What to do: With the pictures left out, write out exactly the lines of the listing below that run from the line with "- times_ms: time" through the line with "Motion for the".

Stored data:
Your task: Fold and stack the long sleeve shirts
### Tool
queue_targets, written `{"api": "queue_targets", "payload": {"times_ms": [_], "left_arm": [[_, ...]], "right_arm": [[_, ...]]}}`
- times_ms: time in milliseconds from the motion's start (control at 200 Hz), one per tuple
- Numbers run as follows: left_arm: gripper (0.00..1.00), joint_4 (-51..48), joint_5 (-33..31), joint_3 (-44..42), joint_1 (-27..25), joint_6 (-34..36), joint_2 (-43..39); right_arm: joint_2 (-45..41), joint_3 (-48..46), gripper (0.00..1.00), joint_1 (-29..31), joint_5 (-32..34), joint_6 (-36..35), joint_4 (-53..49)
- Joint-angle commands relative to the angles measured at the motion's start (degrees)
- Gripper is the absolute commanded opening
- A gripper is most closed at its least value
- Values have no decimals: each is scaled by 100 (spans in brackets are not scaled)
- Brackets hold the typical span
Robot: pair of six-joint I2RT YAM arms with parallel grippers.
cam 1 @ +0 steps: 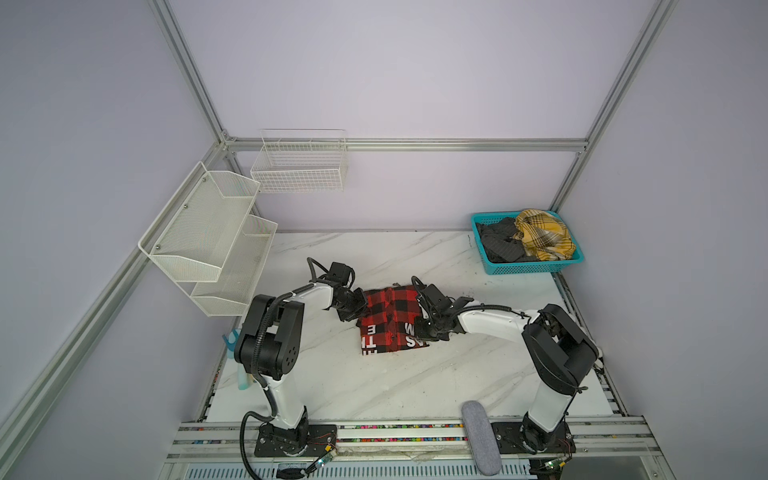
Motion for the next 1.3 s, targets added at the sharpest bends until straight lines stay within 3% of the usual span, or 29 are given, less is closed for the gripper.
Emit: {"api": "queue_targets", "payload": {"times_ms": [0, 115, 305, 535, 775, 1025, 1295], "left_arm": [[18, -169, -139, 457, 56, 342, 219], [20, -277, -122, 403, 60, 318, -82], [33, -825, -216, 65, -4, 187, -1420], [21, -955, 299, -1100, -568, -498, -2645], [13, -372, 600, -1963, -647, -791, -2537], [8, -149, 420, -2364, -622, -669, -1891], [8, -106, 459, -2741, -587, -743, -2213]], "right_arm": [[-314, -94, 17, 235, 352, 418, -241], [-525, 118, 18, 235, 728, 379, -738], [-755, 752, 21, 281, 932, 321, -1232], [-614, 1136, 20, 816, 647, 425, -1083], [-365, 1002, 18, 989, 250, 676, -519], [97, 402, 17, 983, 151, 729, -83], [87, 480, 15, 991, 181, 839, -207]]}}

Task result:
- times_ms: time in milliseconds from the motion's start (control at 200 Hz), one per tuple
- Numbers run as follows: left_arm: gripper (0.00..1.00), joint_4 (-51..48), joint_5 (-33..31), joint_3 (-44..42), joint_1 (-27..25), joint_6 (-34..36), joint_2 (-43..39); right_arm: joint_2 (-45..41), joint_3 (-48..46), gripper (0.00..1.00), joint_1 (-29..31), joint_5 (-32..34), joint_6 (-36..35), joint_4 (-53..49)
- Joint-angle commands relative to the angles measured at the motion's start (degrees)
- Gripper is the absolute commanded opening
- A gripper is most closed at its least value
- Values have no decimals: each is scaled by 100 (spans in brackets are not scaled)
- Brackets hold the typical span
Robot: pair of six-joint I2RT YAM arms with parallel grippers.
cam 1 @ +0 steps: 
Motion for the next 1.3 s, targets added at the sharpest bends until straight lines stay within 3% of the usual span, or 29 are given, less is closed for the gripper.

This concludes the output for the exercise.